> [RECORDS FOR THE TASK]:
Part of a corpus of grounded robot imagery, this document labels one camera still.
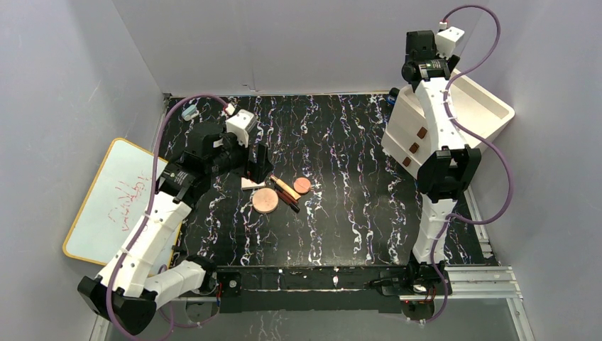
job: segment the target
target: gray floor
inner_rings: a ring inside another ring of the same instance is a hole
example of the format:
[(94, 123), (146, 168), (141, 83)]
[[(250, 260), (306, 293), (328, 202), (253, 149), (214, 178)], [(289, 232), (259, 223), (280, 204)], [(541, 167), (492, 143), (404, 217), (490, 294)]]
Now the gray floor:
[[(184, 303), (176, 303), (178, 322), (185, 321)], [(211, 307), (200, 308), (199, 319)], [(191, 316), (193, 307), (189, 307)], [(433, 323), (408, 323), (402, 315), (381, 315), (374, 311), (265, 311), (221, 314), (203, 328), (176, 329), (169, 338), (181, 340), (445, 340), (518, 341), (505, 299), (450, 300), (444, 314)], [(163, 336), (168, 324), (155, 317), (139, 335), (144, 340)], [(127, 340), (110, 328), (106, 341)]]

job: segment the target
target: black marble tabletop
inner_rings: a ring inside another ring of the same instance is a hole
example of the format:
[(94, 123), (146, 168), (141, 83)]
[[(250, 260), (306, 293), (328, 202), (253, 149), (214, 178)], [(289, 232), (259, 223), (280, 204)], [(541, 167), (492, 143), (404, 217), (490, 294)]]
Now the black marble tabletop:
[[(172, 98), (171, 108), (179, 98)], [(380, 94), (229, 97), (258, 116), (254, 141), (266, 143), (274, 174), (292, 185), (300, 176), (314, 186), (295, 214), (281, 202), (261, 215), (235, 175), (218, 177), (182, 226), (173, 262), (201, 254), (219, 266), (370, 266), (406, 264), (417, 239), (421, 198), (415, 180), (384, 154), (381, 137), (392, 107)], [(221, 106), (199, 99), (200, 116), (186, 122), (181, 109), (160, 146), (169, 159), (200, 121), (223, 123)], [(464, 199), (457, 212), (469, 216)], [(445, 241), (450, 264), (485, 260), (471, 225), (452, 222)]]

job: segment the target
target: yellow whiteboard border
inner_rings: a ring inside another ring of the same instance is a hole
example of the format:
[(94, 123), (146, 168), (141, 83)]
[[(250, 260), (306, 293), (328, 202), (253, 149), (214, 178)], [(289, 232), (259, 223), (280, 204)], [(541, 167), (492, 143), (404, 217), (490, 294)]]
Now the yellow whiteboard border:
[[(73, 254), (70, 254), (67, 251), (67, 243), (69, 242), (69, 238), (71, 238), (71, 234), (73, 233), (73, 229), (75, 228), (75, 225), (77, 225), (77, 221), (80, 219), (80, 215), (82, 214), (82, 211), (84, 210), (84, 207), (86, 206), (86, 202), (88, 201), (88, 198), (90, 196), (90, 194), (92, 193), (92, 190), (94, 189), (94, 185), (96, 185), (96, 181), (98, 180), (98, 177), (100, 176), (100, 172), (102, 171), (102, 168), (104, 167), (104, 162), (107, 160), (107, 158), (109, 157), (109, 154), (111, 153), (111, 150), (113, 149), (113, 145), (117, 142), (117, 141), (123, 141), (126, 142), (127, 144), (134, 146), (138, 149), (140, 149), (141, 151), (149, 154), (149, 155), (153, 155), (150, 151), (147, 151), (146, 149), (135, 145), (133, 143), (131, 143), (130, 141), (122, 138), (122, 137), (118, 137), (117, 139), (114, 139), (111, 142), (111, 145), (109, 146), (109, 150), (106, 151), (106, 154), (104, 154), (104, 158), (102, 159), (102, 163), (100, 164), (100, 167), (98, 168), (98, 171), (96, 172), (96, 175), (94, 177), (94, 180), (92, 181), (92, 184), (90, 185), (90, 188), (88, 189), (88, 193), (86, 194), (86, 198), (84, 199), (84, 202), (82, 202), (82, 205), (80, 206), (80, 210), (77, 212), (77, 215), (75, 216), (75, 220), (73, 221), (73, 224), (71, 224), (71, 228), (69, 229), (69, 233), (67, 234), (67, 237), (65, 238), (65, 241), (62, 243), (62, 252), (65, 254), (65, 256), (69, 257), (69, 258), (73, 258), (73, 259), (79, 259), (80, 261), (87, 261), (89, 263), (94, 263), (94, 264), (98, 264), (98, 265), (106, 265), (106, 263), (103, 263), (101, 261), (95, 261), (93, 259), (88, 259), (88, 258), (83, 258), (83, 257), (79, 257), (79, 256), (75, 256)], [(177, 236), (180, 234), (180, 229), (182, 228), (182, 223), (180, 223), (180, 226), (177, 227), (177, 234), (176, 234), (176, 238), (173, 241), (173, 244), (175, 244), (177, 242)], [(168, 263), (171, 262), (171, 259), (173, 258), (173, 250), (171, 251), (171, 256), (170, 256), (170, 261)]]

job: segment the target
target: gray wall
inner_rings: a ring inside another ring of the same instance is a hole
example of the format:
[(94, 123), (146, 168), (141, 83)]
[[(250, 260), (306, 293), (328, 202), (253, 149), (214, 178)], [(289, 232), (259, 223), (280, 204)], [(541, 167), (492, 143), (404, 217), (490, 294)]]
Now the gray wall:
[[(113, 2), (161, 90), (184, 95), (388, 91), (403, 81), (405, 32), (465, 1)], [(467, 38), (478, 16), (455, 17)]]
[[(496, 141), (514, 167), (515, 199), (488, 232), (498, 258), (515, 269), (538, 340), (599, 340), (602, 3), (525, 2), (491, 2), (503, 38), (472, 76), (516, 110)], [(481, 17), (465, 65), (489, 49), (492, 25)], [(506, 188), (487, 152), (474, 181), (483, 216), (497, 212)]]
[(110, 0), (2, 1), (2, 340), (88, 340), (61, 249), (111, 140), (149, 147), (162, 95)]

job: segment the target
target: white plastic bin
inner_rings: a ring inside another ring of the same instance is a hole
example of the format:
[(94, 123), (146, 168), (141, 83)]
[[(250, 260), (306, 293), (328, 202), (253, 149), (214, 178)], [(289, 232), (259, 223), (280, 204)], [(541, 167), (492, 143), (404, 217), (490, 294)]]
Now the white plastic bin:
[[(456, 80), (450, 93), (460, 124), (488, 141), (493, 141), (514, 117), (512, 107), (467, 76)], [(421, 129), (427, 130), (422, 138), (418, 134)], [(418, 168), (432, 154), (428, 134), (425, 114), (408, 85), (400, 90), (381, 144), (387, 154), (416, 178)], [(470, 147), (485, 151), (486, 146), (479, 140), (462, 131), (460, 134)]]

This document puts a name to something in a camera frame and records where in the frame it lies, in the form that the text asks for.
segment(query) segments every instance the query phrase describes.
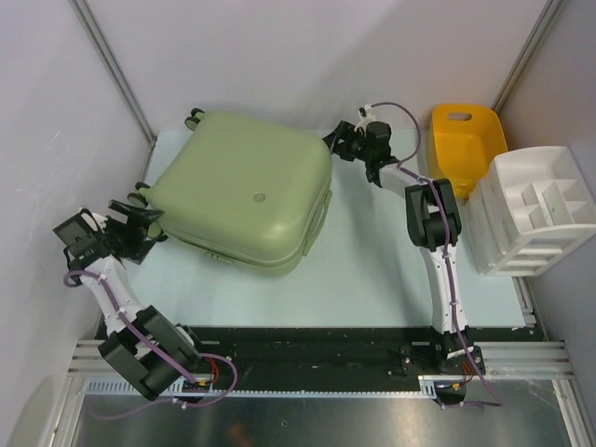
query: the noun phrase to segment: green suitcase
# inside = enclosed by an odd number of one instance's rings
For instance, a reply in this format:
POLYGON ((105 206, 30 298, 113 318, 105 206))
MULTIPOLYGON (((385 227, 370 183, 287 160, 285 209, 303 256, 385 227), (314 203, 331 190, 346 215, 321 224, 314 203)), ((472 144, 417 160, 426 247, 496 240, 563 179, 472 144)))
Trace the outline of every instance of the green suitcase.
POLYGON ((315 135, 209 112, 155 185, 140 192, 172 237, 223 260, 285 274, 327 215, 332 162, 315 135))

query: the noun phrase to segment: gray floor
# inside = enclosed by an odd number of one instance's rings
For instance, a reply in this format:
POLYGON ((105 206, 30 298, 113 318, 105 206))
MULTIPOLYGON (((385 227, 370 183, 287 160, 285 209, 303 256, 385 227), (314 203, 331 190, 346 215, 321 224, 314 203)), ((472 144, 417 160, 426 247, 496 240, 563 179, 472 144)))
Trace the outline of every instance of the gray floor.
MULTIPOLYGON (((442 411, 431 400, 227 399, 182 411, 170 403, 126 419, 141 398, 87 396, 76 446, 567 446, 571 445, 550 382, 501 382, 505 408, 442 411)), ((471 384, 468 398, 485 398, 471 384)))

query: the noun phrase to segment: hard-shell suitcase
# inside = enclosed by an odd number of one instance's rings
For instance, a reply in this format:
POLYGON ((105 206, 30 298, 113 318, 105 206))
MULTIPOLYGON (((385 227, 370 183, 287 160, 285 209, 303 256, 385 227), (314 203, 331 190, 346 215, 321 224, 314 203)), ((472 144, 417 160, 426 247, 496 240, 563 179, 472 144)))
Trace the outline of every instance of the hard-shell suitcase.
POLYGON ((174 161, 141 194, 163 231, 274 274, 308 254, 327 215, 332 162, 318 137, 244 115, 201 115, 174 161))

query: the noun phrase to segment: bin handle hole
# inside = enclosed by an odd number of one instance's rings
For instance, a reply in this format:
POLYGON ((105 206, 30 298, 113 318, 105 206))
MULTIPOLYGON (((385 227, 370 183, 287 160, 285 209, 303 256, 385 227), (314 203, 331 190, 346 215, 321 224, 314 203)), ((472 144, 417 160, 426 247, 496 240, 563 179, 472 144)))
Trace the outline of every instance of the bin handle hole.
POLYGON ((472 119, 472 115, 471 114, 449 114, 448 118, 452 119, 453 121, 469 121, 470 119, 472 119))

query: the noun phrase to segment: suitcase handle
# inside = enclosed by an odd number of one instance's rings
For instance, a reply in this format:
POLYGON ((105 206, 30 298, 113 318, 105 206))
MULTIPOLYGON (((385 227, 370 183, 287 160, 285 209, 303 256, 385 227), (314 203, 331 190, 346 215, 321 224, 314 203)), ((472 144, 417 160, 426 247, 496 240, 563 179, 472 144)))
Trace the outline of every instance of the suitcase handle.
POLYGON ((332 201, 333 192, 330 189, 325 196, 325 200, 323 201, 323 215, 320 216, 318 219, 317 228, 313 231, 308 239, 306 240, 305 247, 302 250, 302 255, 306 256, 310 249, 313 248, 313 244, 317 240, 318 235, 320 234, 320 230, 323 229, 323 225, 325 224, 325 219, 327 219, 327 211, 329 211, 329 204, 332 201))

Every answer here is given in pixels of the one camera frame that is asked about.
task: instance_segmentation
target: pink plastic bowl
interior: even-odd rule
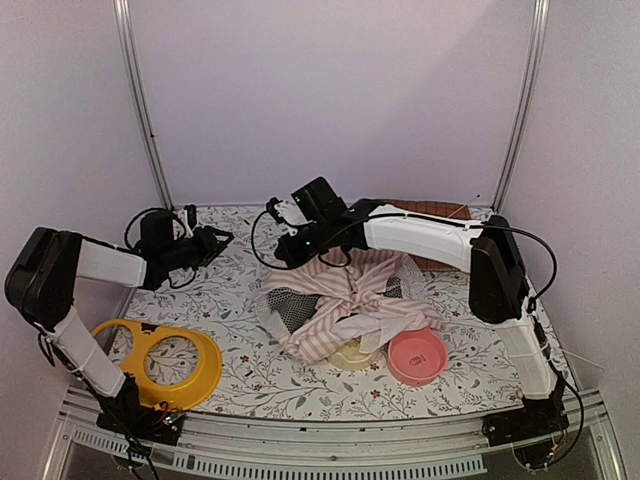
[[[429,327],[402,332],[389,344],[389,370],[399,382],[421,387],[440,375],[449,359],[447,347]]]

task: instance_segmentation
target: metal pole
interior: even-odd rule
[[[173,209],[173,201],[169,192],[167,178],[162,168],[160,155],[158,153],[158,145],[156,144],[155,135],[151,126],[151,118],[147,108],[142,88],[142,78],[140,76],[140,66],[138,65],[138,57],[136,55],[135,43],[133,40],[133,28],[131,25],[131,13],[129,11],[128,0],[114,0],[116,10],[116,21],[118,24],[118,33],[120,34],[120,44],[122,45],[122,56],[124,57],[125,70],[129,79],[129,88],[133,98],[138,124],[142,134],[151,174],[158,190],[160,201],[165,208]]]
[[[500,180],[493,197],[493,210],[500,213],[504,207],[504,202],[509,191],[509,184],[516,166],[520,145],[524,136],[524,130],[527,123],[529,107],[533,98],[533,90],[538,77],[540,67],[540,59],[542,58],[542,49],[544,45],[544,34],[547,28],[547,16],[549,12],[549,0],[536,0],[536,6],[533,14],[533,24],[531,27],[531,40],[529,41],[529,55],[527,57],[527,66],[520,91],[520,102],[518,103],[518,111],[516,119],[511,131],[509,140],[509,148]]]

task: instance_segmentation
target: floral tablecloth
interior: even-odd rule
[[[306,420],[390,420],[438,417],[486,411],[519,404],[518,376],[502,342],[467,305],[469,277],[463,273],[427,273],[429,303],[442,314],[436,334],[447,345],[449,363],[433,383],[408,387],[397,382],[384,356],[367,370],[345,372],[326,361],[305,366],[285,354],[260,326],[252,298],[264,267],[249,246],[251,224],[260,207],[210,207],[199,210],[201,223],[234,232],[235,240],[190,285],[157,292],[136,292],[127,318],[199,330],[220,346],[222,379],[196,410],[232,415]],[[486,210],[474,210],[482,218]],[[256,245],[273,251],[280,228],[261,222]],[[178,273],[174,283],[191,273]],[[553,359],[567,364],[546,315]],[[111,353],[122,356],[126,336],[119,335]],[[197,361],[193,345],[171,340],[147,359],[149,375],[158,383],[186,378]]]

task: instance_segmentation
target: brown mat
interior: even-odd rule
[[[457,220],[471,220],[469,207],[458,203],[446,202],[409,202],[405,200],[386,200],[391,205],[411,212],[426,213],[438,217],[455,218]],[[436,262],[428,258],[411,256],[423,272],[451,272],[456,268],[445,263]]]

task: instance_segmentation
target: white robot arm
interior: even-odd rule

> [WORK TO COMPLETE]:
Figure out how many lines above hold "camera", then give that number alone.

> [EXPECTED ANSWER]:
3